• _What to do_: Could you reproduce the lines below from the one with "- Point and" through the one with "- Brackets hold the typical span"? Keep both ends and add nothing.

• _Source data_:
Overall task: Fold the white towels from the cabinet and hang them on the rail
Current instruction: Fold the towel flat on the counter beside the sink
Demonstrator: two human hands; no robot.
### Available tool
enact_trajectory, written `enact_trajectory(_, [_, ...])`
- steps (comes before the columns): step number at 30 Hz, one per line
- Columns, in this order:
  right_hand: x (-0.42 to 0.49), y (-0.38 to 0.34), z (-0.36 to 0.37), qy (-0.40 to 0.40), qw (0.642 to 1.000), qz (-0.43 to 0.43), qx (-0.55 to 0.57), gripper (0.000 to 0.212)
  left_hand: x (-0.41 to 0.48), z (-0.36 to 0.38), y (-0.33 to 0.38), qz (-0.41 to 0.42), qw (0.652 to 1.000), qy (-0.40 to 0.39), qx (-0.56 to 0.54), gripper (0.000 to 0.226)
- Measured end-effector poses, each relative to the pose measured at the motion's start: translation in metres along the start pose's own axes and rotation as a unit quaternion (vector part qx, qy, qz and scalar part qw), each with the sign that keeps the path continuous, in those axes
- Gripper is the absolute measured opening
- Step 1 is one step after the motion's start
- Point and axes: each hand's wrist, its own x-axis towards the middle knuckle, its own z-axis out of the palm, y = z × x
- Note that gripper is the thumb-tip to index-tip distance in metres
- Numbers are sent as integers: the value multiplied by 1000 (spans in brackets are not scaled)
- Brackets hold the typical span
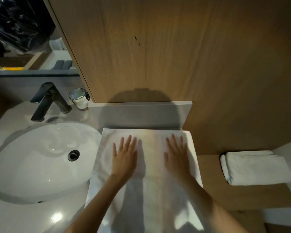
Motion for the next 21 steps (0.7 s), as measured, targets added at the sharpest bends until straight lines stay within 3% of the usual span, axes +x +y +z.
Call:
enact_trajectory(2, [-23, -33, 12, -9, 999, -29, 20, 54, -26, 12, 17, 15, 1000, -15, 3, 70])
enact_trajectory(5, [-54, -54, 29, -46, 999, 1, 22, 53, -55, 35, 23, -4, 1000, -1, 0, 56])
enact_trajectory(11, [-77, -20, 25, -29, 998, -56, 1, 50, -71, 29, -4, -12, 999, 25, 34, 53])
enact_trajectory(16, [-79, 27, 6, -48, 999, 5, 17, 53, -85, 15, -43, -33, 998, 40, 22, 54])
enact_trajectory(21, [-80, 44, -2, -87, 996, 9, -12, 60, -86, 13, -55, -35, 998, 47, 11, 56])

• _Answer space_:
- Point and axes: each hand's wrist, its own x-axis towards the middle knuckle, its own z-axis out of the palm, y = z × x
- Note that gripper is the thumb-tip to index-tip distance in metres
- Numbers are sent as integers: the value multiplied by 1000 (spans in brackets are not scaled)
- Brackets hold the typical span

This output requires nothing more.